The solution: consume healthy fats such as:
- Coconut oil
- Extra virgin olive oil (the real stuff)
- Avocado oil
- Organic butter (preferably from pasture-raised cows)
- Sustainably-sourced palm oil
Avoid commercially-processed vegetable oils such as:
- Canola oil
- Cottonseed oil
- Soy oil
- Corn oil
- Safflower oil
- Sunflower oil
- Grapeseed oil
- Peanut oil
- Fake butter spreads
- Fake olive oil (cheap stuff is often cut with less-quality oils)
If you’re concerned about consuming too much saturated fat (like the ones mentioned above), check out my previous article: “Is Coconut Oil Healthy After All?

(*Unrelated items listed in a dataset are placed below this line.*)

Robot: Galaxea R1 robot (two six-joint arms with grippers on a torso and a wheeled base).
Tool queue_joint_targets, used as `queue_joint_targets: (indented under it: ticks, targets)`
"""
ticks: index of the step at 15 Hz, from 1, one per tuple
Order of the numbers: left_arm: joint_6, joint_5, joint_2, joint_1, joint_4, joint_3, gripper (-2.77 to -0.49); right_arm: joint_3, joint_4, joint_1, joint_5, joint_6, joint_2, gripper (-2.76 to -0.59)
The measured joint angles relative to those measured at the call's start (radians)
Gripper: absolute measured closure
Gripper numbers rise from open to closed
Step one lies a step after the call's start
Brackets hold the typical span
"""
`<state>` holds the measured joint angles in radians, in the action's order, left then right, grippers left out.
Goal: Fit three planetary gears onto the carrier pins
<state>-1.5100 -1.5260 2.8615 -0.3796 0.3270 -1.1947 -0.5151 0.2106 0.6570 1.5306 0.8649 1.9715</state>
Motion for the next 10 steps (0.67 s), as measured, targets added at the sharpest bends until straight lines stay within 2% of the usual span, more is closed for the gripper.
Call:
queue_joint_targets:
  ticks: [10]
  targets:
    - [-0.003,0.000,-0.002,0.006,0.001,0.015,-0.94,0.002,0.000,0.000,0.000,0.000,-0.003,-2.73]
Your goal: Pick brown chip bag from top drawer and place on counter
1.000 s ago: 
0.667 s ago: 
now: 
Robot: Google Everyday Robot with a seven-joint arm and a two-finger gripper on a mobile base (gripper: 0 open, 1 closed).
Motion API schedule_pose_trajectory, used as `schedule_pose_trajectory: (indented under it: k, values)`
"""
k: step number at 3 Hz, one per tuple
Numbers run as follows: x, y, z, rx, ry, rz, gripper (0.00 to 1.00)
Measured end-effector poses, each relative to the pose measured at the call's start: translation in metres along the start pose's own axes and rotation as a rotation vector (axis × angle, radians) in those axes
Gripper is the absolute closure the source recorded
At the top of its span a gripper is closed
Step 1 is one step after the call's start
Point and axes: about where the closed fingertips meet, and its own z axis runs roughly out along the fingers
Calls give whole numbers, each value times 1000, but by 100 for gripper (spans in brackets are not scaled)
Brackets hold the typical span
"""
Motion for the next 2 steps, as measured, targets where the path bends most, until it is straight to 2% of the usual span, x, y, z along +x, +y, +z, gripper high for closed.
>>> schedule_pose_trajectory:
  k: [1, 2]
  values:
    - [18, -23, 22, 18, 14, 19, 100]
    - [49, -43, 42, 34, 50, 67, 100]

#5 Reason We Get Fat: Our gut health is sub-optimal
Believe it or not, the health and diversity of your gut bacteria have a HUGE bearing on your susceptibility to weight-gain and obesity.
Studies conducted with morbidly obese people, showed that certain strains of bacteria more efficiently extracted calories and nutrition out of food than others (2)(3).
Another recent study published last month in the International Journal of Obesity found subjects who altered their ratio of the gut bacteria: Prevotella and Bacteroides, by consuming a specific high-fiber diet over 6 months, lost significantly more weight than those subjects who did not(4).
So how do you know if you have the right gut bacteria?
The solution: Though there are tests you can take to analyze your gut bacteria, a better plan would be to work on building up that good gut bacteria through diet and lifestyle changes such as:
- Eating a diet rich in probiotic foods such as cultured vegetables, kombucha, kefir, yogurt, beet kvass, etc.
- Eating enough fiber and prebiotic-rich foods (prebiotics act as a food supply for probiotics) such as: leeks, onions, asparagus, the occasional banana, chicory, and Jerusalem artichokes.
- Stop over-sanitizing everything! Plenty of research has shown you need some germs to help diversify your microbiome immunity.
- Get outdoors and play in the dirt. Fresh air and soil are teeming with beneficial microbes that will help diversify your gut.
Plus, there are 5 MORE reasons we get fat…
…and we’ll share them in next month’s article (sorry, I ran out of room).
Until then, remember it is the small changes we make every day that add up to big results. So, if you’re struggling with weight-gain or obesity, try focusing on just one or two of these solutions and start making small changes today.
And if you need help, we’re here for you either in-person at our Austin, TX clinic, or via virtual appointment.
Until next month, stay well!
2: Sonnenburg JL, Xu J, Leip DD, Chen C-H, Westover BP, Weatherford J, Buhler JD, Gordon JI. Glycan foraging in vivo by an intestine-adapted bacterial symbiont. Science, Mar. 25, 2005.
3: Matej Bajzer1 & Randy J. Seeley. Physiology: Obesity and gut flora. Nature 444, 1009-1010 (21 December 2006)
4: Hjorth, M F, et al. “Pre-Treatment Microbial Prevotella-to-Bacteroides Ratio, Determines Body Fat Loss Success during a 6-Month Randomized Controlled Diet Intervention.” Nature News, Nature Publishing Group, 8 Sept. 2017, www.nature.com/ijo/journal/vaop/naam/abs/ijo2017220a.html?foxtrotcallback=true.